Data Infrastructure at Scale

Build data infrastructure that grows from MVP to millions of users without rewrites.

When to Use

Use this skill when:

•Architecting a new data platform
•Current infrastructure can't handle load (slow queries, timeouts)
•Planning to scale from thousands to millions of records/requests
•Choosing between databases, caches, message queues
•Designing ETL/ELT pipelines
•Building real-time analytics or streaming systems

Scaling Stages

Stage 1: Prototype (< 10K users)

Architecture:

code

┌─────────┐
│   App   │
└────┬────┘
     │
┌────▼────┐
│   DB    │
└─────────┘

Characteristics:

•Single database server
•No caching
•Synchronous processing
•Simple backups

When to graduate: Response time > 200ms, database CPU > 60%

Stage 2: Caching (10K - 100K users)

Architecture:

code

┌─────────┐
│   App   │
└─┬────┬──┘
  │    │
  │  ┌─▼──────┐
  │  │ Cache  │
  │  └────────┘
  │
┌─▼────┐
│  DB  │
└──────┘

Add:

•Redis/Memcached for hot data
•CDN for static assets
•Cache invalidation strategy

Pattern: Cache-Aside

python

def get_user(user_id):
    # Try cache first
    user = cache.get(f"user:{user_id}")
    if user:
        return user

    # Miss: fetch from DB
    user = db.query("SELECT * FROM users WHERE id = ?", user_id)

    # Populate cache
    cache.set(f"user:{user_id}", user, ttl=300)
    return user

When to graduate: Database read load > 70%, cache hit rate < 80%

Stage 3: Read Replicas (100K - 1M users)

Architecture:

code

┌─────────┐
│   App   │
└─┬────┬──┘
  │    │
  │  ┌─▼──────┐
  │  │ Cache  │
  │  └────────┘
  │
  │  ┌─────────┐
  ├──► Primary │ (writes)
  │  └────┬────┘
  │       │ replication
  │  ┌────▼────┐
  └──► Replica │ (reads)
     └─────────┘

Add:

•Read replicas for read-heavy workloads
•Write to primary, read from replicas
•Replication lag monitoring

Pattern: Write-Primary, Read-Replica

python

def get_user(user_id):
    return db_replica.query("SELECT * FROM users WHERE id = ?", user_id)

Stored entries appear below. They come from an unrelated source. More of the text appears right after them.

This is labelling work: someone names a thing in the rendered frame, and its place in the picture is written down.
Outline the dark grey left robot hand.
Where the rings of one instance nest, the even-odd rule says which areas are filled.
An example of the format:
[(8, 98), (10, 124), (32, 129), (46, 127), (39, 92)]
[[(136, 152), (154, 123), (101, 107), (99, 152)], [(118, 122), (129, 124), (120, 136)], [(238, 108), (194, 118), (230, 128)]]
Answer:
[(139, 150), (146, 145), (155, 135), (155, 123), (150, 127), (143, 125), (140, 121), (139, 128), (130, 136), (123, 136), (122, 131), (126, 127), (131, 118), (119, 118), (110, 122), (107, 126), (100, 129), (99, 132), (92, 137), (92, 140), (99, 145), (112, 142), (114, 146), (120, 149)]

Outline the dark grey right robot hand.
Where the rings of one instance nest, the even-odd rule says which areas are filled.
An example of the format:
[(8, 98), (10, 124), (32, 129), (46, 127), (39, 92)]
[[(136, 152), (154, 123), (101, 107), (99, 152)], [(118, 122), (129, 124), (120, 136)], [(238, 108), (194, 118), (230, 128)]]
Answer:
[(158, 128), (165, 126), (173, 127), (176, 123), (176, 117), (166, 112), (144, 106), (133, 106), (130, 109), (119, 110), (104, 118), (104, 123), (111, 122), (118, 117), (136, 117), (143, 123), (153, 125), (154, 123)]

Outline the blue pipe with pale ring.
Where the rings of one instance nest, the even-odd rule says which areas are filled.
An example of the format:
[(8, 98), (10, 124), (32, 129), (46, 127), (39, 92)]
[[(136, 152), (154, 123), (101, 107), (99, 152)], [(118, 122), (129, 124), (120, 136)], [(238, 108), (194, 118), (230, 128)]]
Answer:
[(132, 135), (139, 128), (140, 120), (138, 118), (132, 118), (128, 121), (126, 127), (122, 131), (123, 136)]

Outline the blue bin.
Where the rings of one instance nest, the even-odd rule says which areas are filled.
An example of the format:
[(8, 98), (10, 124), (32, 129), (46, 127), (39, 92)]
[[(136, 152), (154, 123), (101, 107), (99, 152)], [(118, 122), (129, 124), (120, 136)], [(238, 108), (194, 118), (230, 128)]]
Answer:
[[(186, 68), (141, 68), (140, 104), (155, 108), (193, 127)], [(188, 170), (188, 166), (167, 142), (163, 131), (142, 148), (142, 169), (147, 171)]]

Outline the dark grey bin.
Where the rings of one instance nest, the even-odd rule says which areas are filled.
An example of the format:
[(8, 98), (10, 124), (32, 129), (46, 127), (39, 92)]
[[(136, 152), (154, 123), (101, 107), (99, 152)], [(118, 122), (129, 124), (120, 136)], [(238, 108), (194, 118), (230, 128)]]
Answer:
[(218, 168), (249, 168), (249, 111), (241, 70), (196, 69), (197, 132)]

def update_user(user_id, data):
    # Must use primary for writes
    db_primary.execute("UPDATE users SET ... WHERE id = ?", data, user_id)
    # Invalidate cache
    cache.delete(f"user:{user_id}")

Gotcha: Replication Lag

python

# Problem: Read-your-own-writes fails
def create_post(user_id, content):
    post_id = db_primary.insert("INSERT INTO posts ...", user_id, content)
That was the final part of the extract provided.